Efforts to keep GMATS continuing ed program alive fall short, MarAd to close school in July

The federal Department of Transportation (DOT) is moving ahead with its plan to close in July the 17-year-old Global Maritime and Transportation School (GMATS), the continuing education program at the U.S. Merchant Marine Academy in Kings Point, N.Y.

According to Kim Riddle, spokeswoman for the U.S. Maritime Administration (MarAd), “The U.S. Department of Transportation and the U.S. Merchant Marine Academy are committed to creating and serving a maritime transportation system that addresses 21st century challenges. As part of this commitment and in response to recommendations from the GAO, the academy is taking steps to wind down the Global Maritime and Transportation School and determine its role in continuing education.”

Gene Story, who served as chairman of the GMATS board for 10 years, said there has been no support from MarAd for creation of a nonprofit group to take over the program and that lack of support had stalled any action in Congress.

“If the secretary of transportation is fighting it, it’s pretty hard to get anything done,” he said, even though members of Congress have been “very supportive” of the idea.

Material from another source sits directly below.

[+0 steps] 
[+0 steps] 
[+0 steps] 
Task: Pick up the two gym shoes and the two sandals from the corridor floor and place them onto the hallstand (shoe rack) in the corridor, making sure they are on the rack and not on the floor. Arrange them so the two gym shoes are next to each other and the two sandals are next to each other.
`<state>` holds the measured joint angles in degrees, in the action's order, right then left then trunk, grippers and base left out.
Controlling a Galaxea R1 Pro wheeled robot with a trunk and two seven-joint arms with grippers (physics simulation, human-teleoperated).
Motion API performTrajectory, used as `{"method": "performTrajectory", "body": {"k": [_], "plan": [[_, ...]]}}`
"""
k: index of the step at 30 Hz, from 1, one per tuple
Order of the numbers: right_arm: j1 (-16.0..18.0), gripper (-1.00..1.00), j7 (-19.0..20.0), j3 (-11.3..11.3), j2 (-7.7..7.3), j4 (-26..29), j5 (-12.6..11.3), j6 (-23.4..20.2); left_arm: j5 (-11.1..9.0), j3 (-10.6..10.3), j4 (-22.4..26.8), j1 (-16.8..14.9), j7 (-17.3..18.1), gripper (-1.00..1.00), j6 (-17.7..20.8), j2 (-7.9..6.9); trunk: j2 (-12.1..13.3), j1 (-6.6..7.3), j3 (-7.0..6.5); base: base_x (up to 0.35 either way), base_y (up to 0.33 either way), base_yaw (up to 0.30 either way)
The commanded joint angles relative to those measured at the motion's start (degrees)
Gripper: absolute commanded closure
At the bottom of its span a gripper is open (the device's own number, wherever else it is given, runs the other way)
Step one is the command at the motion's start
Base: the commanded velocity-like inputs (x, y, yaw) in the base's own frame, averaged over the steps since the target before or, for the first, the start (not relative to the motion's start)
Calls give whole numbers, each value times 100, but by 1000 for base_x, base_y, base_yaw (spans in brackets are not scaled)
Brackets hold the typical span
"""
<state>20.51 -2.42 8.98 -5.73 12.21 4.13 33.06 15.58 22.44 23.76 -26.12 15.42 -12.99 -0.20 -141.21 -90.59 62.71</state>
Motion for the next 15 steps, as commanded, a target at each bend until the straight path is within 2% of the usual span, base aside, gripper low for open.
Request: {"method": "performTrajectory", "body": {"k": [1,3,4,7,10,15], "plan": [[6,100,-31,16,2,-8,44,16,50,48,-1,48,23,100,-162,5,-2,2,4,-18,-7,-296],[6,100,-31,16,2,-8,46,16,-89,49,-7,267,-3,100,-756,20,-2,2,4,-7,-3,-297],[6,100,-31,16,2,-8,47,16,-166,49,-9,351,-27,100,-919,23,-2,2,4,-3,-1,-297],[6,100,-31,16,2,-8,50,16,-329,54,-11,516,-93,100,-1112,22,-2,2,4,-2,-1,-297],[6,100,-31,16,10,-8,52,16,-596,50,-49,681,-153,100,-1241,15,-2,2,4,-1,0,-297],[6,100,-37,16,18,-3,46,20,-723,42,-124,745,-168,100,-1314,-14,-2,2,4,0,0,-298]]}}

“We are still looking at a number of alternatives for the Academy,” Story said, but there are no concrete plans so far.

 DOT decided in December to close GMATS because it served a fraction of academy students and was one of several self-funded operations on campus that a 2009 Government Accountability Office (GAO) report said used questionable accounting.

The issue is that GMATS, like the officer’s club, museum and some other facilities on campus, is run by off-campus groups and supported by fees and not the academy or federal budget. There are 14 of these “non-appropriated fund instrumentalities” or NAFIs, in government jargon, and two private foundations operating on campus, according to the GAO. The GAO criticized the mixing of academy and outside funds in a 2009 report stating that MarAd and academy financial controls were lacking.

GMATS’ volunteer board of directors was terminated in December. Angry board members say they were blindsided by DOT while they were beginning the process of transferring the program to a new nonprofit corporation after MarAd had approved the idea. They have continued to talk to members of Congress about creating the nonprofit to salvage GMATS.

The GMATS curriculum from the academy may be digitized for use at other institutions, Transportation Secretary Ray LaHood told members of Congress in March. LaHood told the members of Congress that GMATS was going to close, but arrangements might be made to share its curriculum with other institutions for a fee. But DOT has made no decision yet.